In the illustrated example of FIG. 2, the semiconductor component 134 has an example first width 230 and the pedestal 210 has an example second width 232. In the illustrated example, the first width 230 is greater than the second width 232 by an example offset 234 (e.g., the first width 230 is different than the second width 232, etc.). That is, in the illustrated example of FIG. 2, the semiconductor component 134 overhangs the pedestal 210 via the offset 234. In some examples, the offset 234 (e.g., the greater magnitude of the first width 230 compared to the second width 232, etc.) facilitates the coupling of the pedestal 210 to the semiconductor component 134 prior to the deposition of the semiconductor component assembly 202 within the cavity 132. For example, the offset 234 facilitates the alignment of pedestal 210 on the second component surface 224 of the semiconductor component 134 (e.g., the centering of the pedestal 210 on the second component surface 224, etc.).

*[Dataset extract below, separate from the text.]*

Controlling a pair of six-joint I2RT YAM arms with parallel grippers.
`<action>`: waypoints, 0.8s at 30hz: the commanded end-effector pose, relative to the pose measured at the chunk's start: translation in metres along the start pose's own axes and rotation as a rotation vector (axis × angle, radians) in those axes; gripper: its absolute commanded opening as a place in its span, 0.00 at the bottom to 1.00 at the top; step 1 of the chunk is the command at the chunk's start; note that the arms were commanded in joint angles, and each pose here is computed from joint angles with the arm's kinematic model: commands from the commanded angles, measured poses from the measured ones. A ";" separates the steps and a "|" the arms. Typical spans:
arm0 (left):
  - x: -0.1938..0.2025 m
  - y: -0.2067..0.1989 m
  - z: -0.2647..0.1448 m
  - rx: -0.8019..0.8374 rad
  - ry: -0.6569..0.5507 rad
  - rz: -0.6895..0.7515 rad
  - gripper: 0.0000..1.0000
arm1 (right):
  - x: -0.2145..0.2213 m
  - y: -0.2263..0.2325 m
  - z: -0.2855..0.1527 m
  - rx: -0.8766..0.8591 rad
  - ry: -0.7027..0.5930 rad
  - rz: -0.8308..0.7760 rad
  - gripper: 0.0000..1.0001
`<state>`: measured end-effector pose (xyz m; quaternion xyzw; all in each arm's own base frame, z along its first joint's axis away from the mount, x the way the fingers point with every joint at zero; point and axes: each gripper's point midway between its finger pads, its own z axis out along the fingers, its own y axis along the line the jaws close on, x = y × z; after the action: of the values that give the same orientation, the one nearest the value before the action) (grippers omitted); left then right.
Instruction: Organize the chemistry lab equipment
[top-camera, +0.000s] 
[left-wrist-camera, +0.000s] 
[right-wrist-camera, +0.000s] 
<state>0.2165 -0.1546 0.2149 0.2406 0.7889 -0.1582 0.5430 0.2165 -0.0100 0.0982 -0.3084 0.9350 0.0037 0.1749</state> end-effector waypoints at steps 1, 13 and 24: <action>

It should be appreciated that the semiconductor component 134 and the pedestal 210 have another dimension (not illustrated), which extends perpendicularly from the widths 230, 232 and the height 220. As used herein, this dimension (e.g., into and out of the drawing shown in FIG. 2) is referred to as “a length.” As used herein, the term “planar area” is used to describe the area of components in a plane defined by the length and width of the component. In some examples, the length of the semiconductor component 134 is greater than or equal to the length of the pedestal 210. In such examples, the planar area of the component surfaces 222, 224 (e.g., a first planar area, etc.) is greater than the area of the pedestal surfaces 226, 228 (e.g., a second area, etc.). In other examples, the planar area of the component surfaces 222, 224 (e.g., a first planar area, etc.) is less than or equal to the area of the pedestal surfaces 226, 228 (e.g., a second planar area, etc.). In some such examples, the pedestal 210 can be disposed within the cavity 132 prior to the coupling of the semiconductor component 134 thereto. Example package substrates including such a semiconductor component assembly are described below in conjunction with FIGS. 5A and 5B.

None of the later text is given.